A Trip Across the Swiss Alps – A Review

WOODBRIDGE, VIRGINIA, USA

Sometime in the winter when I knew that Ride the Rockies would not work out for this year I decided to ride across Switzerland. Over the Alps.

I did not want to “bikepack,” which is to carry all my clothes with me on my bike. I found and had been following the tours at BikeSwitzerland.com. They looked (and look) great but was a little more time and money than I wanted to spend.

I asked my friend, Ben Zahler, if he knew how I could do this self-supported and he found Eurotrek, a company based in Zürich.

Me with Ben

Both companies offered a self-guided tour over the Alps via Panoramic bicycle Route 4. The cost differences were significant. BikeSwitzerland offered a couple extra days and a little extra riding from Geneva to the start in Aigle. Plus a return to Geneva.

Cost was a factor but so were logistics. BikeSwitzerland started in Geneva whereas Eurotrek started near Zürich. My base of operations would be in Zürich at my friend, Corinne Kolb’s, apartment.

Corinne and Stelvios

Both companies offered rental bikes. I never considered renting instead I flew with my own bike. I do not know what Eurotrek charged. But BikeSwitzerland offered my Trek Domane with Di2 shifting for 600 CHF.

I booked this trip with EuroTrek. They made all hotel arrangements and transported my luggage daily from one hotel to the next, otherwise it was self-supported.

Hotel Huber in Lichensteig

I flew my bike to Zürich. From Washington, D.C., American Airlines charged me $200. Returning, the same airline charged me 84 CHF ($87.50). I have no idea why the price difference.

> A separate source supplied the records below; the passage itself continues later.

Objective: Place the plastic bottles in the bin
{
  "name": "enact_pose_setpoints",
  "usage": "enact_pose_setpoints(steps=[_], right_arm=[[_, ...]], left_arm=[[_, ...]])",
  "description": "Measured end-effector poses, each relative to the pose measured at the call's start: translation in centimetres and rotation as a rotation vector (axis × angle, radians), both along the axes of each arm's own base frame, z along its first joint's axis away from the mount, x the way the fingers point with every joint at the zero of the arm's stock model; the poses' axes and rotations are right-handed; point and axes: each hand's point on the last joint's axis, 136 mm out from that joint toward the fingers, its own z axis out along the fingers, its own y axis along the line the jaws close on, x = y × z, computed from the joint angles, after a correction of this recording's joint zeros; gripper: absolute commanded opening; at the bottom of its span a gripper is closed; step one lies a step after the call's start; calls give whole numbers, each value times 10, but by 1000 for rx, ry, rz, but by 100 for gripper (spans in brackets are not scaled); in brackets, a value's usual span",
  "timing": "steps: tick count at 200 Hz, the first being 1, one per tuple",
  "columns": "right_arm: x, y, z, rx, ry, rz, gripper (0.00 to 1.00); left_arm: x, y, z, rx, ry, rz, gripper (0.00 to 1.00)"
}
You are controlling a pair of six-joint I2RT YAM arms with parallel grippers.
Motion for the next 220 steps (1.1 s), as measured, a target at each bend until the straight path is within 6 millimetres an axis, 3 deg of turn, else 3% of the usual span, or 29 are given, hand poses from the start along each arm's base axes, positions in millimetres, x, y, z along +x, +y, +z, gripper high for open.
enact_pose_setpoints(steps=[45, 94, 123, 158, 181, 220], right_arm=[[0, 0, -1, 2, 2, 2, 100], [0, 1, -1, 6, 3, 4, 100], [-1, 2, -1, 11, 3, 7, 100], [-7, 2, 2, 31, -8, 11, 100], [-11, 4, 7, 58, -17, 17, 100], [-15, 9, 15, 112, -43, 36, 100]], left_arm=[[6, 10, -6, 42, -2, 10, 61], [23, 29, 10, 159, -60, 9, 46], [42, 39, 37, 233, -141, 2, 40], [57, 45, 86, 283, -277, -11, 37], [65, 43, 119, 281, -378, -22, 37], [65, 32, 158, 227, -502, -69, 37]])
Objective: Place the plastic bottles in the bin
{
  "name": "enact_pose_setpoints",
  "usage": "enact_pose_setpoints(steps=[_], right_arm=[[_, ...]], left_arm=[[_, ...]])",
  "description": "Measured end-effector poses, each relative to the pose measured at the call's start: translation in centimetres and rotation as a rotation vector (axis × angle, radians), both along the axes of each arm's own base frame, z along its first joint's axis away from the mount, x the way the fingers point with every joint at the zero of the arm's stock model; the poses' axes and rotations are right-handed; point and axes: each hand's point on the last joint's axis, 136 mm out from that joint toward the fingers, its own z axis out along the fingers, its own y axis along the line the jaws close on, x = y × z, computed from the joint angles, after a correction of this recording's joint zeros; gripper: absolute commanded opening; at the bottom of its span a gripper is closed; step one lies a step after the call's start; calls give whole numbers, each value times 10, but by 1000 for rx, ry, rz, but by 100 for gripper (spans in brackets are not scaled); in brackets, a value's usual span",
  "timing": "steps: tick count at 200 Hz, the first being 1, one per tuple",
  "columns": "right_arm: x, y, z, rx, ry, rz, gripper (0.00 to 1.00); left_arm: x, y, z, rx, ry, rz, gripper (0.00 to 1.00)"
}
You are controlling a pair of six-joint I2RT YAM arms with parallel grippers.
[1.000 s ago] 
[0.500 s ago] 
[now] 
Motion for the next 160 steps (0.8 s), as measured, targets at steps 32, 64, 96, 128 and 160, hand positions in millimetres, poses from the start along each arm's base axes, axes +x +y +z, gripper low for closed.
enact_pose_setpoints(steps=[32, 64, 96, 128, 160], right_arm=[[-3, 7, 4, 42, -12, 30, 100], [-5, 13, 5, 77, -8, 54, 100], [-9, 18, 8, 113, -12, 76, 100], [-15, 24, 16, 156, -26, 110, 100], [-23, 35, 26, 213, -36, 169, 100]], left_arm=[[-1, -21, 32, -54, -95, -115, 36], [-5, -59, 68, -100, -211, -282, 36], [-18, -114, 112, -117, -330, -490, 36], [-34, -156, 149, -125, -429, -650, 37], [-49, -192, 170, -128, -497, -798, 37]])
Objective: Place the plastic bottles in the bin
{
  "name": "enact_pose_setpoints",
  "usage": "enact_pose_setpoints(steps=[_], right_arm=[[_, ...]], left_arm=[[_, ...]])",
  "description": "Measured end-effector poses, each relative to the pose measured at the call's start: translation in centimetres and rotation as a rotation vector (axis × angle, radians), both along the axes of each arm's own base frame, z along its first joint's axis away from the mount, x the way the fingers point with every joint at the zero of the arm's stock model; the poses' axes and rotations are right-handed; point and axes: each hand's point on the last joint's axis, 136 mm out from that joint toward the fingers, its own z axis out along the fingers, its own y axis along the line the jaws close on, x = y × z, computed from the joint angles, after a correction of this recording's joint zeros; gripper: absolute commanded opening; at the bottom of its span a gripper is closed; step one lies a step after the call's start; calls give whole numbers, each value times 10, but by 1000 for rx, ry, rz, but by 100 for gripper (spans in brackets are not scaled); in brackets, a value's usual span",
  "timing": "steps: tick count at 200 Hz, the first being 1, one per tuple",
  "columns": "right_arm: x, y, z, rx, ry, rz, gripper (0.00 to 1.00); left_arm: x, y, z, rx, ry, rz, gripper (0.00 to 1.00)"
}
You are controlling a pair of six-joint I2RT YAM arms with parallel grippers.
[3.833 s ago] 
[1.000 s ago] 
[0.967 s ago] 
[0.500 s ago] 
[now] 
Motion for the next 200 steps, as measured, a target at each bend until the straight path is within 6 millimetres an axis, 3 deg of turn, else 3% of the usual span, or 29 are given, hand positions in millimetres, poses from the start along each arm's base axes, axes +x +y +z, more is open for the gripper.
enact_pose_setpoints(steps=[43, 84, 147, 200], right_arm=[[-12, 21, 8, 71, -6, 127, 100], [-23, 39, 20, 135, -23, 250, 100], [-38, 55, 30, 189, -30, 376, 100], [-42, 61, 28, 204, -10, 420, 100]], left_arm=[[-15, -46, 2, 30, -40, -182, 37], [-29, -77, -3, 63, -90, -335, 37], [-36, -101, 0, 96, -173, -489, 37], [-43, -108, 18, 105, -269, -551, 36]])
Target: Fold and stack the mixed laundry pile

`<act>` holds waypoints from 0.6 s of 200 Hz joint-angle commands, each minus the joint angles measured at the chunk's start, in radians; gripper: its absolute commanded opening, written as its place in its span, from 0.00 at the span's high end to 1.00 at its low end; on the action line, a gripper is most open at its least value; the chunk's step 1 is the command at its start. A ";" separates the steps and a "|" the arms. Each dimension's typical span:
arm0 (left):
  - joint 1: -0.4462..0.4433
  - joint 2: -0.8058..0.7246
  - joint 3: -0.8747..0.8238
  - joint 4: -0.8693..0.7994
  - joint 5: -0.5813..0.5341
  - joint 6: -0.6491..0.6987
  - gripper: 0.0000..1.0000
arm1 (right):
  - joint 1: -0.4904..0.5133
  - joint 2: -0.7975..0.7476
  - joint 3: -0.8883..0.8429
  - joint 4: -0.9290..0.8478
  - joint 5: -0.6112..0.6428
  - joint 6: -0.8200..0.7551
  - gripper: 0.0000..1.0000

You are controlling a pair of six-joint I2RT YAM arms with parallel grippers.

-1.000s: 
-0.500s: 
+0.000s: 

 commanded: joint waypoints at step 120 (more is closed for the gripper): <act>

I liked the price coming back.

American Airlines 767 from ZRH to JFK

Day 1 was from St. Margrethen to Wattwill (Lichtensteig). The course was lumpy, even mountainous. Actually it had the most climbing of the seven days although it lacked an iconic mountain pass. I did not pre-load my map to GPS and could not always follow the Rte 4 signs. I also developed saddle sores (which I never get) and feared the worse.

Day 2 was from Wattwill (Lichtensteig) to Linthal. This was the shortest day. It started with a climb (once I could find it) and ended with 30 km of flat farm roads or trails. It was the perfect remedy for saddle sores.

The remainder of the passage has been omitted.